OBJECTIVE: To describe factors associated with smoking status of low-income women during pregnancy and postpartum.

METHODS: Data from a randomized clinical trial were used to conduct separate analyses on 327 women who smoked at baseline (time at enrollment) and for whom smoking status was available at delivery, and on 109 women who reported not smoking at delivery (quit spontaneously or after study enrollment) and for whom smoking status was available at 6-months postpartum. Salivary cotinine was used to assess the accuracy of self-reported smoking status for the sample as a whole. Data were collected between May 1997 and November 2000.

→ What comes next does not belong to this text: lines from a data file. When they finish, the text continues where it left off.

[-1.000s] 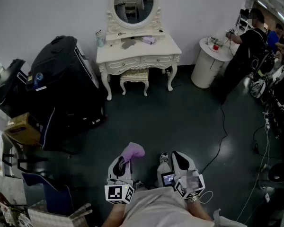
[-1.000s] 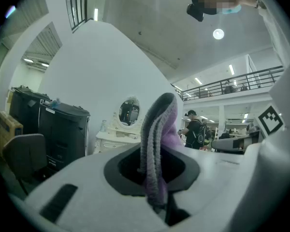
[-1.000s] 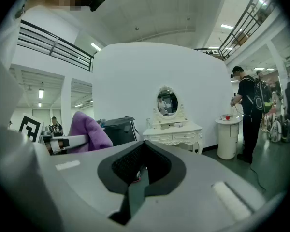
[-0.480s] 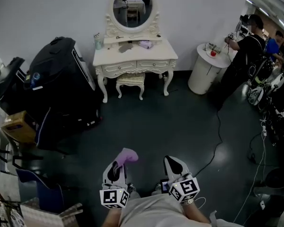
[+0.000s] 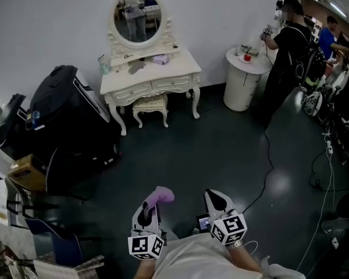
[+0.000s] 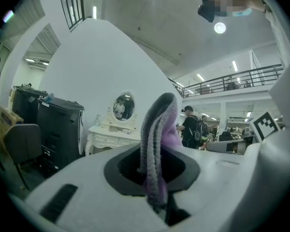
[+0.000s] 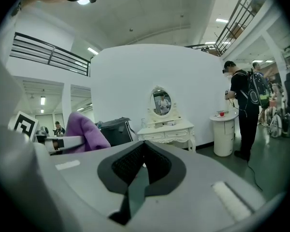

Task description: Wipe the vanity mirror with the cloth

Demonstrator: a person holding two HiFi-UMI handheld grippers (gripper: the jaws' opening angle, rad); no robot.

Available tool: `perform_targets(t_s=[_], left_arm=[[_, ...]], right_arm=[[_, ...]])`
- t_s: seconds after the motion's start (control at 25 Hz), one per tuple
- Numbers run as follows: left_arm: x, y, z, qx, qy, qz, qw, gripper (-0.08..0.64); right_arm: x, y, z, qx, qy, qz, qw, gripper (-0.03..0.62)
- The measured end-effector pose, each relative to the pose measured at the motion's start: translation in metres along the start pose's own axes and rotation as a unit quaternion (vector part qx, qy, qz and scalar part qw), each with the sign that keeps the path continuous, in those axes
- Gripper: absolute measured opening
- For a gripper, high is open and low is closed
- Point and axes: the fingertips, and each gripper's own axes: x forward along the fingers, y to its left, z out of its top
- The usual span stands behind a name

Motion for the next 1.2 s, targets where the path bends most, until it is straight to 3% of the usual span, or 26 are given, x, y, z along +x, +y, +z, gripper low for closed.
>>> perform_targets(t_s=[0.4,0.76,1.08,1.2], left_arm=[[0.025,-0.031,-0.002,0.015,-0.008,0.010,0.9998,0.054],[0.057,0.016,-0.004,-0.004,0.000,0.029,0.9996,0.054],[0.133,0.059,0.025,-0.013,-0.016,0.006,0.9998,0.054],[0.165,0.080,0.033,-0.033,-0.009,-0.011,0.9993,0.054]], right_arm=[[-0.006,-0.038,0.000,0.010,-0.002,0.015,1.000,0.008],[0.049,-0.030,0.009,-0.003,0.000,0.016,1.000,0.008],[0.132,-0.019,0.032,-0.023,0.009,0.044,0.999,0.008],[0.167,-0.014,0.044,-0.032,0.010,0.058,0.998,0.008]])
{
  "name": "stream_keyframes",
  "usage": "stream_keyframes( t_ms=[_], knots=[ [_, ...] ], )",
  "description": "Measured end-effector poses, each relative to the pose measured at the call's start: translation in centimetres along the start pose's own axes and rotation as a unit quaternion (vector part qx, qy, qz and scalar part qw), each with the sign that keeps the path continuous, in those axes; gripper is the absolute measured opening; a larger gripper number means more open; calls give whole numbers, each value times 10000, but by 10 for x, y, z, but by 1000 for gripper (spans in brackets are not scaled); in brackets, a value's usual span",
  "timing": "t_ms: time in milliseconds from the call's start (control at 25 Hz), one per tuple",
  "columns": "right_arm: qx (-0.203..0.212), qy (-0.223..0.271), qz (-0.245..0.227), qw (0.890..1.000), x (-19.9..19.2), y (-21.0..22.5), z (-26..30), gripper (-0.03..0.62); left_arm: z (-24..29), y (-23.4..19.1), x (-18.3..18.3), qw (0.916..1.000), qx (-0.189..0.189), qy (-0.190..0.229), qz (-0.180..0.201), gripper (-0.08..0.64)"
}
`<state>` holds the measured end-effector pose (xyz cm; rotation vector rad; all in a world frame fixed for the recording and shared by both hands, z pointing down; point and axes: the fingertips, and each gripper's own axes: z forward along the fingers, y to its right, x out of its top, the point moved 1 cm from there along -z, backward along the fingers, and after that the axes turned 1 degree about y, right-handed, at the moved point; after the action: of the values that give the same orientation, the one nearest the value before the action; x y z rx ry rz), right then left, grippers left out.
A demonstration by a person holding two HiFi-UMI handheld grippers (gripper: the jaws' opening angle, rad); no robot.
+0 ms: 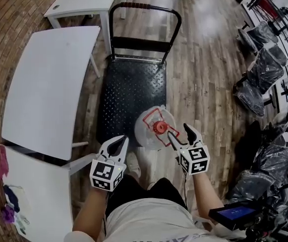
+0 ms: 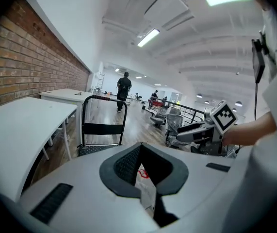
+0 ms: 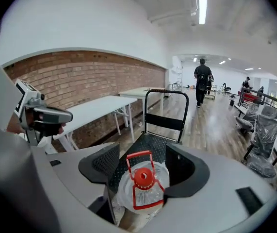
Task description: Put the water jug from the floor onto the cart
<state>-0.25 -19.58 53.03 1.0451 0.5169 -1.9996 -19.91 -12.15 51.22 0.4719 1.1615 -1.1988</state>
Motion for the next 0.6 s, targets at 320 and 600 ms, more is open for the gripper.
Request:
stream_keyframes(
  t_ms=[320,600],
  knots=[
    [-475,786,251,9955,12,28,-102,166,-18,63,18,9993,-181,179,283,0],
    [-832,1274,422,9874,-7,37,-196,110,-52,131,26,9970,-301,474,537,0]
  ],
)
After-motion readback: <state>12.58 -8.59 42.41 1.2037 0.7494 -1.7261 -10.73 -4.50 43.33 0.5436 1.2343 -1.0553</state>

RESULTS: 18% of the 327 baseline smokers stopped smoking before delivery. Cessation was less likely in older women, those reporting Medicaid coverage (vs. commercial or no insurance), who were at a later week of pregnancy at baseline, were more addicted, had a husband/partner who smoked, and did not receive the study intervention. 37% of the 109 women who reported not smoking at delivery maintained abstinence at 6-months postpartum. Factors associated with abstinence were later week of pregnancy at baseline and quitting spontaneously with pregnancy, while women who lived with a smoker were less likely to report abstinence. Spontaneous quitters were less likely to relapse by 6 months postpartum than women who quit smoking later in pregnancy.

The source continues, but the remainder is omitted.